┌──

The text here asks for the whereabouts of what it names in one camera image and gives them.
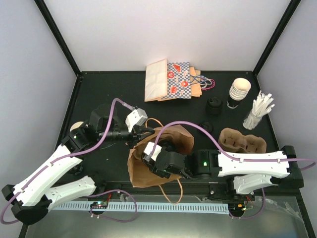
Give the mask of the large brown paper bag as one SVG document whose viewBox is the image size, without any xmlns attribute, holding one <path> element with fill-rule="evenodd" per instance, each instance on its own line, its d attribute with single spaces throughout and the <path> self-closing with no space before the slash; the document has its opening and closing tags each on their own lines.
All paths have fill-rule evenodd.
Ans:
<svg viewBox="0 0 317 238">
<path fill-rule="evenodd" d="M 154 129 L 154 134 L 147 134 L 146 138 L 130 150 L 127 162 L 130 181 L 136 188 L 158 186 L 167 201 L 177 205 L 183 197 L 180 179 L 191 176 L 185 166 L 184 157 L 191 154 L 194 137 L 180 125 L 169 126 L 159 134 L 163 124 L 155 118 L 149 118 L 145 122 L 145 128 L 149 127 L 150 120 L 156 121 L 160 126 Z M 177 202 L 171 202 L 162 187 L 173 180 L 176 180 L 180 187 Z"/>
</svg>

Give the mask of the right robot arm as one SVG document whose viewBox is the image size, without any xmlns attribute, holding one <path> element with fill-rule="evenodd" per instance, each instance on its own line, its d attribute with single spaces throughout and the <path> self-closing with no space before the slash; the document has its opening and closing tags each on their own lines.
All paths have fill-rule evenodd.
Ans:
<svg viewBox="0 0 317 238">
<path fill-rule="evenodd" d="M 295 157 L 293 146 L 260 154 L 198 150 L 184 155 L 152 142 L 144 149 L 144 160 L 159 177 L 178 175 L 190 180 L 226 177 L 225 194 L 231 200 L 269 186 L 302 188 L 304 179 Z"/>
</svg>

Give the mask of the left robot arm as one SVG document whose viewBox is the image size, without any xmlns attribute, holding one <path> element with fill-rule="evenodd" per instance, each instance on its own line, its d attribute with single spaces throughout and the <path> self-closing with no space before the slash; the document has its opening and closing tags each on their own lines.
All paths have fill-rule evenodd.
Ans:
<svg viewBox="0 0 317 238">
<path fill-rule="evenodd" d="M 121 120 L 115 107 L 100 105 L 91 112 L 88 120 L 71 127 L 54 153 L 35 172 L 16 185 L 3 187 L 1 192 L 16 222 L 32 225 L 62 203 L 89 195 L 103 197 L 106 185 L 97 172 L 61 186 L 55 186 L 55 183 L 66 173 L 75 176 L 81 173 L 82 151 L 101 141 L 124 141 L 133 147 L 145 138 L 145 132 L 154 134 L 153 129 L 144 126 L 148 118 L 144 110 L 138 107 L 129 107 L 129 110 L 131 113 Z"/>
</svg>

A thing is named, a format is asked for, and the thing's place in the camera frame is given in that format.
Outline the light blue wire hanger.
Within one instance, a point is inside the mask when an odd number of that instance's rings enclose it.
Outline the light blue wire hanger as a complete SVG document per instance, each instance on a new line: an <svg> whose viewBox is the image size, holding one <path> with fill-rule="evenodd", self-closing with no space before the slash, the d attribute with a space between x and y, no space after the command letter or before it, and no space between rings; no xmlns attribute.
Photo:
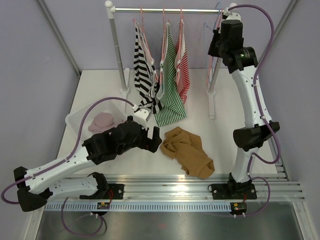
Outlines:
<svg viewBox="0 0 320 240"><path fill-rule="evenodd" d="M221 2L218 1L217 4L215 5L215 9L218 10L218 14L221 12L221 9L222 9L222 5L221 5ZM203 44L204 44L204 53L207 54L208 53L208 49L207 49L207 44L206 44L206 33L210 30L211 32L213 32L213 27L214 27L214 24L212 27L210 27L210 25L206 22L203 23ZM205 65L206 65L206 77L207 77L207 68L209 66L209 58L210 56L207 56L205 57Z"/></svg>

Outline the pink mauve tank top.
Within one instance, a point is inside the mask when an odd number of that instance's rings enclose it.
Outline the pink mauve tank top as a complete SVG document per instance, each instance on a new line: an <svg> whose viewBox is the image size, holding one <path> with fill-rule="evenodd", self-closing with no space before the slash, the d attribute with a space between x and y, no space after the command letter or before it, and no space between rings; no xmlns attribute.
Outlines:
<svg viewBox="0 0 320 240"><path fill-rule="evenodd" d="M88 127L88 130L92 133L103 133L111 128L115 128L117 124L115 124L114 117L112 114L107 112L101 112L96 115Z"/></svg>

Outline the pink wire hanger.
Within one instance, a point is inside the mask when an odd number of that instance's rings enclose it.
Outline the pink wire hanger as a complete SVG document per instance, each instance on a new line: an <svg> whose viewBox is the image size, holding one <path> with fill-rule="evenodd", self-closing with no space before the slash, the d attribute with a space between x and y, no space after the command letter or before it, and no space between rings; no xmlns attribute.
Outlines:
<svg viewBox="0 0 320 240"><path fill-rule="evenodd" d="M222 18L222 9L220 9L220 13L218 14L214 25L213 25L213 30L217 29L218 26L220 25L220 21ZM210 56L209 57L209 62L208 62L208 68L207 68L207 78L206 78L206 85L209 86L209 84L211 83L211 76L212 76L212 72L213 72L213 61L214 61L214 57Z"/></svg>

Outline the tan brown tank top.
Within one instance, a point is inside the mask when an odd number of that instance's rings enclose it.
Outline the tan brown tank top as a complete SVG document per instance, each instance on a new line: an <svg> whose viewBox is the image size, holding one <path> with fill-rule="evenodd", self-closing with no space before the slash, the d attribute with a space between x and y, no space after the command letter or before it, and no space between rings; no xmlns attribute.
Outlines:
<svg viewBox="0 0 320 240"><path fill-rule="evenodd" d="M206 179L214 173L214 162L203 150L200 136L180 127L164 136L160 150L165 156L176 159L186 175Z"/></svg>

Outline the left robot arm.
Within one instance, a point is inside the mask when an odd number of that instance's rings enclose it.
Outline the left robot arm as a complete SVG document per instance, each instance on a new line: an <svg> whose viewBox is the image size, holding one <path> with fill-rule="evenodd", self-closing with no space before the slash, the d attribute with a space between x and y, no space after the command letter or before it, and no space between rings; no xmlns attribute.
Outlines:
<svg viewBox="0 0 320 240"><path fill-rule="evenodd" d="M34 169L23 166L13 171L17 184L17 198L23 212L37 210L56 199L79 197L84 200L111 197L109 184L102 173L93 172L85 178L67 179L70 174L115 160L125 152L139 148L151 153L158 150L162 140L160 129L148 129L128 116L116 127L96 133L85 140L71 156L56 159Z"/></svg>

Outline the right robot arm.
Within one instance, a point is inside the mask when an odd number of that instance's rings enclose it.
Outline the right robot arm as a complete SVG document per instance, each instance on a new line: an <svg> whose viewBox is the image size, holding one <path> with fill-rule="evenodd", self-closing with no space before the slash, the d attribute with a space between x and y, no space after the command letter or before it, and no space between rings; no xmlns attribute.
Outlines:
<svg viewBox="0 0 320 240"><path fill-rule="evenodd" d="M210 185L214 200L257 199L250 176L254 154L280 129L270 117L258 85L258 60L252 47L244 47L243 23L226 19L213 31L208 54L220 58L231 74L244 111L244 127L233 131L236 160L227 183Z"/></svg>

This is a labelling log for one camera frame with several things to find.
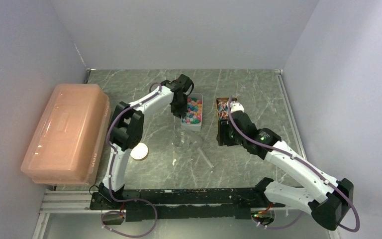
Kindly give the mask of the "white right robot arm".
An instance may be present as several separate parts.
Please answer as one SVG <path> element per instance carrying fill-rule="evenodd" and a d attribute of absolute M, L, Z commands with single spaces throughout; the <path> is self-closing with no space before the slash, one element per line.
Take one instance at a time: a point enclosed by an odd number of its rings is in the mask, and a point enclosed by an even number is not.
<path fill-rule="evenodd" d="M 257 205 L 280 203 L 310 214 L 330 231 L 341 226 L 353 206 L 354 185 L 349 179 L 338 180 L 319 170 L 271 129 L 256 128 L 243 111 L 233 112 L 232 119 L 218 121 L 216 140 L 220 146 L 242 146 L 251 155 L 279 167 L 301 185 L 291 187 L 265 177 L 254 188 Z"/>

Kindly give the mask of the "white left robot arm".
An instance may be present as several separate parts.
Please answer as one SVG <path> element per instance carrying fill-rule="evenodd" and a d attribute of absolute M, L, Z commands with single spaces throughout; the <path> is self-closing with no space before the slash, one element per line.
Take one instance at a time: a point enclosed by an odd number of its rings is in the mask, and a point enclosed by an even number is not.
<path fill-rule="evenodd" d="M 105 142 L 110 147 L 106 174 L 98 186 L 103 202 L 117 209 L 123 202 L 124 177 L 133 148 L 142 140 L 144 119 L 161 108 L 170 106 L 173 116 L 181 118 L 187 110 L 188 96 L 194 89 L 193 81 L 181 74 L 173 81 L 164 80 L 150 86 L 144 97 L 116 105 Z"/>

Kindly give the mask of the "white tin of pastel candies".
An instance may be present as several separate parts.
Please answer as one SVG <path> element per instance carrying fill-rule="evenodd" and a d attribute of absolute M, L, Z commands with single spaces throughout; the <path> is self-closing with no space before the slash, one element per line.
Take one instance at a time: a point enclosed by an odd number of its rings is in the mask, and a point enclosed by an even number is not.
<path fill-rule="evenodd" d="M 187 98 L 187 111 L 181 117 L 183 130 L 200 131 L 202 126 L 203 95 L 191 93 Z"/>

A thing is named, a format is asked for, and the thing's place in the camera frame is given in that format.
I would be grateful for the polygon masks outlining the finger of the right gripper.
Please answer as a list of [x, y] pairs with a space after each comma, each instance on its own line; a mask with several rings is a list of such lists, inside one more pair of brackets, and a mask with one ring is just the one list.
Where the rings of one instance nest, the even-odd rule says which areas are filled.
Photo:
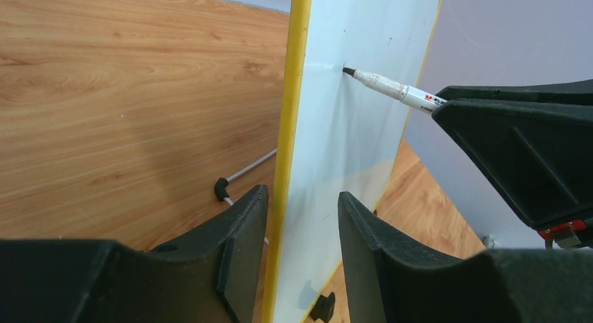
[[592, 79], [577, 82], [524, 85], [524, 86], [460, 86], [451, 85], [437, 96], [447, 100], [486, 99], [498, 101], [523, 101], [558, 103], [567, 105], [592, 105]]

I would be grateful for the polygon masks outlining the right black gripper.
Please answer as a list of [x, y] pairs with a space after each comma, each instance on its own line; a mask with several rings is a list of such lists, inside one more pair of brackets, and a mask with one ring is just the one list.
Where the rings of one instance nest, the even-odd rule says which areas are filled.
[[458, 99], [432, 118], [528, 227], [566, 222], [537, 231], [547, 250], [592, 248], [591, 106]]

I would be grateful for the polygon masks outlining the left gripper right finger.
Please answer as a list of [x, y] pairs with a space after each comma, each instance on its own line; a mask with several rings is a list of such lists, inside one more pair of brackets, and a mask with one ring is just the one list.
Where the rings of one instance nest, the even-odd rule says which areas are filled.
[[375, 216], [349, 192], [338, 227], [352, 322], [591, 322], [592, 253], [484, 250], [459, 259]]

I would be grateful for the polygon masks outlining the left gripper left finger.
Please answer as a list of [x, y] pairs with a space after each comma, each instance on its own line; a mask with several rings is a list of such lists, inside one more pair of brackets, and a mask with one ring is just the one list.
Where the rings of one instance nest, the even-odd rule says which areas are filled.
[[269, 191], [151, 251], [117, 241], [3, 240], [2, 322], [251, 322]]

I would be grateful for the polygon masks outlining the brown whiteboard marker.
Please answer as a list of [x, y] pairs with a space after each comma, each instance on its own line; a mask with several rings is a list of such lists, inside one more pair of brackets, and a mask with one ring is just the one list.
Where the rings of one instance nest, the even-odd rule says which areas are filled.
[[401, 84], [376, 73], [348, 67], [343, 67], [342, 72], [359, 81], [369, 89], [424, 113], [432, 114], [435, 110], [448, 102], [435, 94], [430, 94], [411, 85]]

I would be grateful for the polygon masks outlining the yellow-framed whiteboard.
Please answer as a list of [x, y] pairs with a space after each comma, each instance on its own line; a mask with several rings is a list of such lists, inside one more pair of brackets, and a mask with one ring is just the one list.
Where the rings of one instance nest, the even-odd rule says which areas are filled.
[[441, 0], [291, 0], [262, 319], [302, 322], [341, 262], [338, 195], [384, 194], [410, 108], [343, 72], [416, 85]]

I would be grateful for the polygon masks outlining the black whiteboard stand foot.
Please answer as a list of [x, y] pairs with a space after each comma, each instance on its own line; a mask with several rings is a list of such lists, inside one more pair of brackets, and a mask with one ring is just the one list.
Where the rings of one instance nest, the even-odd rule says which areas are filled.
[[323, 323], [329, 323], [334, 316], [335, 305], [336, 295], [334, 292], [330, 292], [327, 296], [321, 294], [311, 309], [309, 317], [313, 321], [321, 320]]

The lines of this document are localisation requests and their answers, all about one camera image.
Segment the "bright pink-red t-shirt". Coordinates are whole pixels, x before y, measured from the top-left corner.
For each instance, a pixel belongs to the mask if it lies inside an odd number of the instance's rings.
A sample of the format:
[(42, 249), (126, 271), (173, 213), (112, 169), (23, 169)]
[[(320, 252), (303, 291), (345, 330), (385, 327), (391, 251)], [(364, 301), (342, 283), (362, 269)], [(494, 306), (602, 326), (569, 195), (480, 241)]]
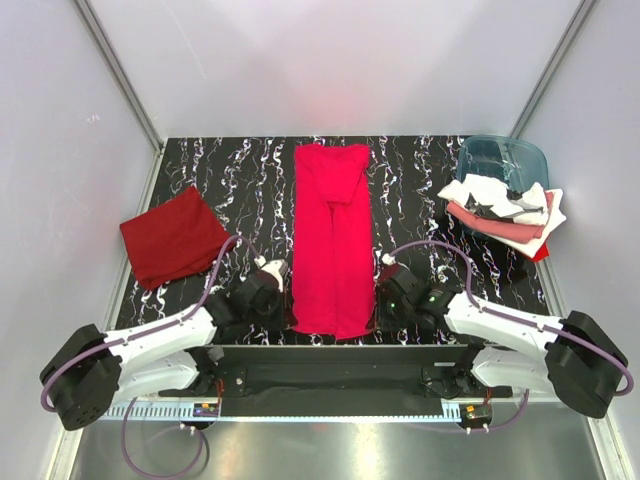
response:
[(338, 340), (367, 333), (373, 314), (370, 149), (295, 149), (293, 315), (300, 333)]

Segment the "dark red t-shirt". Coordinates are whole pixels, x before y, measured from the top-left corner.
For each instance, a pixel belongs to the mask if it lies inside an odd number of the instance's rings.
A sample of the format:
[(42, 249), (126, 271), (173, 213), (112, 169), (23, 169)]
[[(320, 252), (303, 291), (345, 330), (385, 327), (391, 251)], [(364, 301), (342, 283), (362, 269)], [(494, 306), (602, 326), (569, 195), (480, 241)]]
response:
[(120, 224), (132, 273), (145, 290), (209, 269), (230, 234), (198, 189)]

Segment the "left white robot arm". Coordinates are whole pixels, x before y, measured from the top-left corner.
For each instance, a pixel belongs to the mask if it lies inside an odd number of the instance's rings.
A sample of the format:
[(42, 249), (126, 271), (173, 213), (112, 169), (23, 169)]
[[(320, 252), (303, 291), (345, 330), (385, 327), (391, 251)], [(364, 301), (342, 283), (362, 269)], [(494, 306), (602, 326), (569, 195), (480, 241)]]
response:
[(40, 374), (42, 406), (67, 431), (87, 427), (115, 403), (164, 391), (203, 388), (195, 351), (219, 345), (246, 325), (280, 328), (286, 264), (267, 262), (240, 284), (139, 327), (77, 329)]

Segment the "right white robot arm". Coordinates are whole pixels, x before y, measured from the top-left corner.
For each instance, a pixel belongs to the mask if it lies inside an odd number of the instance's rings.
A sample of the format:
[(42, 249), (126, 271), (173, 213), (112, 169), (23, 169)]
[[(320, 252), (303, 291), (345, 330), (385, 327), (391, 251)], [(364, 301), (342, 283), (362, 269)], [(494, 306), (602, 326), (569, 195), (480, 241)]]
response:
[(537, 315), (481, 300), (444, 284), (428, 284), (406, 266), (383, 268), (377, 282), (377, 323), (411, 324), (456, 338), (477, 353), (465, 368), (481, 385), (552, 393), (572, 410), (604, 417), (628, 361), (589, 315)]

└──

Report each line of the records that holds the word "mauve".

Outline the pink mauve tank top.
Outline the pink mauve tank top as a complete SVG document per instance, each instance on a new line: an <svg> whose viewBox is the image size, holding one <path> with fill-rule="evenodd", self-closing with no space before the slash, the d attribute with a space between x and y, no space after the command letter or before it, and no space between rings; no xmlns attribute.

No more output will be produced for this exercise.